**Stored data:**
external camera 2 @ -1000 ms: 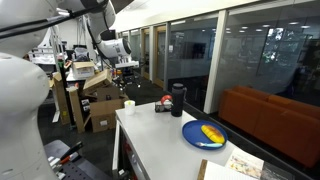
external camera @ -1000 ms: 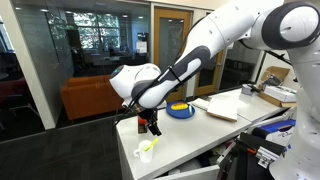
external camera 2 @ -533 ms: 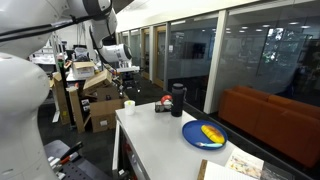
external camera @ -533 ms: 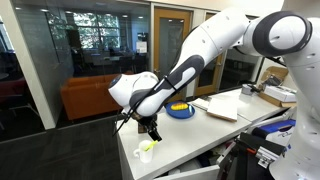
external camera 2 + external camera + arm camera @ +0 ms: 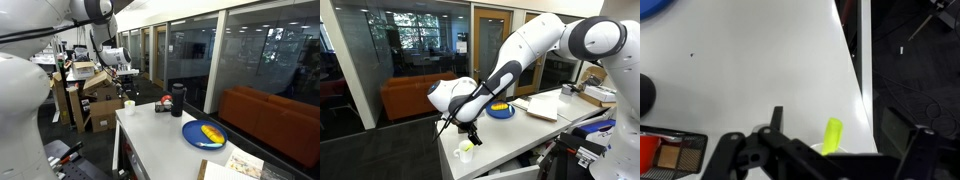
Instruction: Take the yellow marker out of the cup and put it on the table
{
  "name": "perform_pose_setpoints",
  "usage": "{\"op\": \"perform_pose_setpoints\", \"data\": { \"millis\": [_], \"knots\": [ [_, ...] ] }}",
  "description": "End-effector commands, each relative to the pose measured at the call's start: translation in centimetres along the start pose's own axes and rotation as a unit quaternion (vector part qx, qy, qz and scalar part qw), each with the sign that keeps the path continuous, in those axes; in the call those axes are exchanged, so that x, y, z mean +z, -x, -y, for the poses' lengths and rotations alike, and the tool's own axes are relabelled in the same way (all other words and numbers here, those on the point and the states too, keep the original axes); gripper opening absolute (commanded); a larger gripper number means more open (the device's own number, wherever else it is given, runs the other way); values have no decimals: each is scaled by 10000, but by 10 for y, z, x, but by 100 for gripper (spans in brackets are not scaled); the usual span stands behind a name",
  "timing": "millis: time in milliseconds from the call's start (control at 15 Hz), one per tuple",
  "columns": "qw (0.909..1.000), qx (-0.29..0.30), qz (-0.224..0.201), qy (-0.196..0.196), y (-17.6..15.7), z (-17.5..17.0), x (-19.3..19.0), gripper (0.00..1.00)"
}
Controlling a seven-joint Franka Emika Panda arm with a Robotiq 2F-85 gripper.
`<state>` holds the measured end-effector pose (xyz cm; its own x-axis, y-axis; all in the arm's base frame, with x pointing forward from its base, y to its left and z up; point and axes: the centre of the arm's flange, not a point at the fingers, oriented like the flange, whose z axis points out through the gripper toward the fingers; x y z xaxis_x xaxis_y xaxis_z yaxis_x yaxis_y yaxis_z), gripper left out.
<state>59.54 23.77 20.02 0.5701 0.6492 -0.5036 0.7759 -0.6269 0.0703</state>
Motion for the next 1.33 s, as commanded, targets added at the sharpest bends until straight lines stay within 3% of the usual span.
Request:
{"op": "perform_pose_setpoints", "data": {
  "millis": [0, 1267],
  "knots": [
    [9998, -162, 92, 68, -13, 0, 1, 100],
    [9992, -382, 104, 72, -26, 5, 23, 100]
  ]
}}
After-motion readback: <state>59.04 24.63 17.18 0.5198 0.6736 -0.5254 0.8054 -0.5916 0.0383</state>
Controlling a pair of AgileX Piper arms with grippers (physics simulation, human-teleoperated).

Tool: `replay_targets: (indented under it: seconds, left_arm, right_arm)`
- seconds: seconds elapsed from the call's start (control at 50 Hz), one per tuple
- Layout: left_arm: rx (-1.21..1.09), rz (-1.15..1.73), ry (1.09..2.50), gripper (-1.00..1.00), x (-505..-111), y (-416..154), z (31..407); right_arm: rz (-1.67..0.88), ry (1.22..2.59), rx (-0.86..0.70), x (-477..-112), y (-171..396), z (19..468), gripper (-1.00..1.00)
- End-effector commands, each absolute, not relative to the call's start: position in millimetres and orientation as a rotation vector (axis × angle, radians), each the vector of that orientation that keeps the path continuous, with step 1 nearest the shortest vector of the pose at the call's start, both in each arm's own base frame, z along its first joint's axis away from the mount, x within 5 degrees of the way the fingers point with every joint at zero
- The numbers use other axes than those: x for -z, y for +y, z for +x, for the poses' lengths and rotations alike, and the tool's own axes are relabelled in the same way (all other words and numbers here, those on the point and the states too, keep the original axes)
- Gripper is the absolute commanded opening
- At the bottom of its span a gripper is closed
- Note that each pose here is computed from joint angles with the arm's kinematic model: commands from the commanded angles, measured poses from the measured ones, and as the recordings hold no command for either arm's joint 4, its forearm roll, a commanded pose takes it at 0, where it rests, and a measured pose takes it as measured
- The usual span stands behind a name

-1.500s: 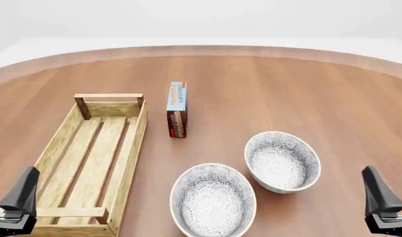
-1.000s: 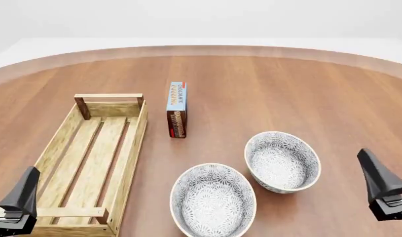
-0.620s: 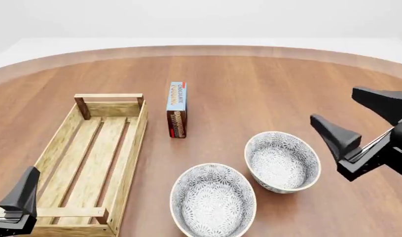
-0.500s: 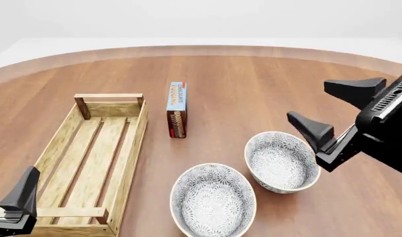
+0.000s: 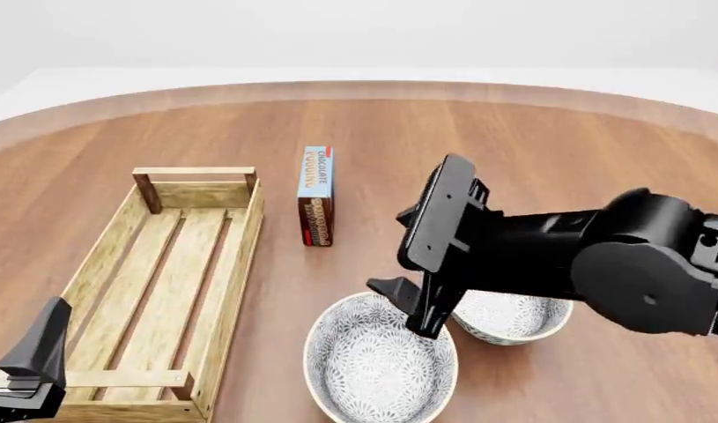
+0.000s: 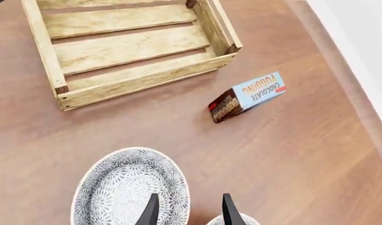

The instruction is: Stack the left bowl on the right bowl and place them in the tray.

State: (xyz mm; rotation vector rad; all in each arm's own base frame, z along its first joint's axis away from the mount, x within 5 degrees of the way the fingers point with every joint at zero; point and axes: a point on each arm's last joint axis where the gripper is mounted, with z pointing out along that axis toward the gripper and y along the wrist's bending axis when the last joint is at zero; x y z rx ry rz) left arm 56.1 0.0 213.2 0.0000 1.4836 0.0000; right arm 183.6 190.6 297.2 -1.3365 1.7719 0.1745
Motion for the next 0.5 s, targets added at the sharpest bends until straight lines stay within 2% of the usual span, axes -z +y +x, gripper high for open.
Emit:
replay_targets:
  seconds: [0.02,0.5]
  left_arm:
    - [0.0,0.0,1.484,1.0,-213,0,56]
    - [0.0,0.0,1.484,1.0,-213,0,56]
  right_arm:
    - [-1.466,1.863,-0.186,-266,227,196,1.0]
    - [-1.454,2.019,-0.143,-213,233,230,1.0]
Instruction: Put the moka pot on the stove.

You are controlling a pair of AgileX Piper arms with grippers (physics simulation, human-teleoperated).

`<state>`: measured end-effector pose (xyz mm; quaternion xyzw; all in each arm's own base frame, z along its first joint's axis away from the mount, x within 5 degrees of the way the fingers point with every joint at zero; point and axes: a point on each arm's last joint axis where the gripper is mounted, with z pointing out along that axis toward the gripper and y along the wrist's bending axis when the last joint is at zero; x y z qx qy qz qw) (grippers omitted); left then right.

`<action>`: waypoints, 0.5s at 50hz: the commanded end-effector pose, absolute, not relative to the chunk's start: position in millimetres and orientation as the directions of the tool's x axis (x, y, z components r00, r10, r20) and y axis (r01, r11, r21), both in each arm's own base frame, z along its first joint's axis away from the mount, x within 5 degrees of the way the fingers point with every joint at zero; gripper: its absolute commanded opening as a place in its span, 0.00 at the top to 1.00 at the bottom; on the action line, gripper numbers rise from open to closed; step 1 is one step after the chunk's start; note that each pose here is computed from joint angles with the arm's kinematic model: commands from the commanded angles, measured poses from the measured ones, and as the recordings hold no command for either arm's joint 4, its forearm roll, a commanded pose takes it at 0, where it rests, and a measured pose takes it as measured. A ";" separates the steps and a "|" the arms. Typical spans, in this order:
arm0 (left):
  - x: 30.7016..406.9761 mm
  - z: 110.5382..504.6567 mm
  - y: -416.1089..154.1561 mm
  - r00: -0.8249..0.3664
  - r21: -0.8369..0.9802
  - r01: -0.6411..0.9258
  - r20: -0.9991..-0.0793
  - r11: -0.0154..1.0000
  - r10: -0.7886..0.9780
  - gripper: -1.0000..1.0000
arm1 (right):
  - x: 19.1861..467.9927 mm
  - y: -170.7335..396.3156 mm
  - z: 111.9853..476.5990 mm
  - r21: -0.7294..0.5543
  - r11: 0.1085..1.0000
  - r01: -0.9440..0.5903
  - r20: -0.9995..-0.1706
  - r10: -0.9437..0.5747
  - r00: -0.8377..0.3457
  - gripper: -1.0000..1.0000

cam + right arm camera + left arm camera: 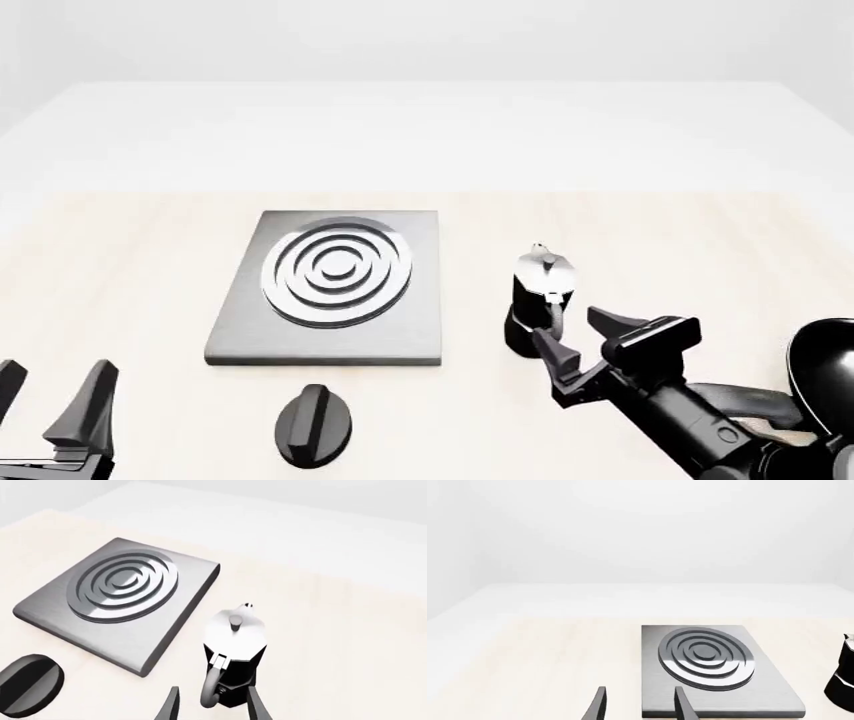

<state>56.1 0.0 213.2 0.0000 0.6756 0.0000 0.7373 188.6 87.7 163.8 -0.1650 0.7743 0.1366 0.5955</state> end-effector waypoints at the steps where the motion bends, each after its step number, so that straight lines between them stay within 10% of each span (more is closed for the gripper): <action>1: 56.1 213.2 0.0 0.087 0.000 0.000 -0.996 1.000 0.000 0.00 | 190.2 88.5 157.2 0.021 0.909 -0.416 -0.965 -0.090 -0.246 0.00; 25: 56.1 213.2 0.0 0.087 0.000 0.000 -0.996 1.000 0.000 0.00 | 194.0 88.6 144.8 0.033 0.913 -0.406 -0.960 -0.083 -0.266 0.00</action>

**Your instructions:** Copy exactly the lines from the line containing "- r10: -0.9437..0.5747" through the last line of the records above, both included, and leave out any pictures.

**Worked solution:**
  - r10: -0.9437..0.5747
  - r00: -0.8377..0.3457
  - gripper: -1.0000..1.0000

cam + right arm camera + left arm camera: 

<state>56.1 0.0 213.2 0.0000 0.6756 0.0000 0.7373 188.6 87.7 163.8 -0.1650 0.7743 0.1366 0.5955</state> end-effector waypoints at the steps where the motion bends, each after its step number, so that straight lines between them stay within 10% of each span (more is closed for the gripper): <action>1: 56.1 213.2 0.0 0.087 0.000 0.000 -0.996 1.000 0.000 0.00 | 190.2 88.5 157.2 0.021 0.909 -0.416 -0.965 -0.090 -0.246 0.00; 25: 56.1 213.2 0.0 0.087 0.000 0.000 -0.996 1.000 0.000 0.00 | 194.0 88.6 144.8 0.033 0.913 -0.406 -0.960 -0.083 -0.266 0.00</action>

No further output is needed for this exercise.